Jesus speaks of His disciples in these terms: “Go, tell My brethren . . .” I cannot isolate myself from the Saviour’s brethren without separating myself from Him. I must commune with them in the same faith, with the same affection. 

The phrase which shows us Jesus getting up to wash His disciples’ feet begins in this way: “Knowing that the Father had given Him all things into His hands . . .” The full awareness of divine authority which is invested in Him becomes for Jesus the very basis for an act of humility.

Simon Peter’s attitude at the time of the washing of feet clearly indicates the temptations which can assail a sincere disciple. 

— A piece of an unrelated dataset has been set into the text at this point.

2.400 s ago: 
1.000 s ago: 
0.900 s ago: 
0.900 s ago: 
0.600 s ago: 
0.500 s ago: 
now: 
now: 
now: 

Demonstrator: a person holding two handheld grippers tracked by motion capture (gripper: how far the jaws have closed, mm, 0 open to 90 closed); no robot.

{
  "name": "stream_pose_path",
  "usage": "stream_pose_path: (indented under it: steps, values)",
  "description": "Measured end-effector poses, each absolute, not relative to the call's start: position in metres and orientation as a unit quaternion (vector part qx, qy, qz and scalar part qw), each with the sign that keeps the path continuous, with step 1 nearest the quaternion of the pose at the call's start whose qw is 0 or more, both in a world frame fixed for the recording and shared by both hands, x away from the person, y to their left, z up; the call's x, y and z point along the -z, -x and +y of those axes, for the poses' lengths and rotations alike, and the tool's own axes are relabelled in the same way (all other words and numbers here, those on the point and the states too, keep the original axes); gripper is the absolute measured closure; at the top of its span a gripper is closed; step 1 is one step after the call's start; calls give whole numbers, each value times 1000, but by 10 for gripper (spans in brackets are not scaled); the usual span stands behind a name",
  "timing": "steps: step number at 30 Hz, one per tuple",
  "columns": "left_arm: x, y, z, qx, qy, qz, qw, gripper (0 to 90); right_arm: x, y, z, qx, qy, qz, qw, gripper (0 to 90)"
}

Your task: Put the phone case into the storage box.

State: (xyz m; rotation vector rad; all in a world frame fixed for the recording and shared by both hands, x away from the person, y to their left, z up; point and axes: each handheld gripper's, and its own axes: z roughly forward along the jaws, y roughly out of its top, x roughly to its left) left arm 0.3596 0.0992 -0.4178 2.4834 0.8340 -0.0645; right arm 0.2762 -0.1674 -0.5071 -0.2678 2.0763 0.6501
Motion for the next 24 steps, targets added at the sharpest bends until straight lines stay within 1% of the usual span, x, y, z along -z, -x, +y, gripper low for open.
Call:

The impulsive Peter exaggerates in two opposite senses. First of all he does not want Jesus to wash him, then he wants Jesus to wash not only his feet, but his head. 

We would often like to decide what the Master should do and how He should do it. What Jesus desires is that we let ourselves be directed. This is loving submission to His initiatives even though we do not understand them.

If, in imitating Jesus, you kneel to wash another’s feet, it is at this point that the towel with which you wiped them will become for you Veronica’s towel: on it the Saviour’s face will be impressed.

Jesus knows that Judas is betraying Him. During the Last Supper He gives him, before the others, “bread dipped.” 

The episode is disturbing. Is there in it a sign of condemnation or a last appeal of grace? “And after the morsel Satan entered into Judas . . .” Perhaps we are allowed to think that the external mark of predilection which Judas receives shows again mercy on the part of the Saviour. He is offered one last chance.

If we consider carefully the circumstances in which we fall into sin and especially the immediate prelude to our falls, we see that until the last minute the Master multiplies His veiled interventions, His discreet appeals, the descending movements of grace, the touches of secret affection, in order to sustain our weakening will. 

The history of each of our sins is also the history of a manifestation in extremes, as it were, of divine piety. If only we knew, we could read the signs!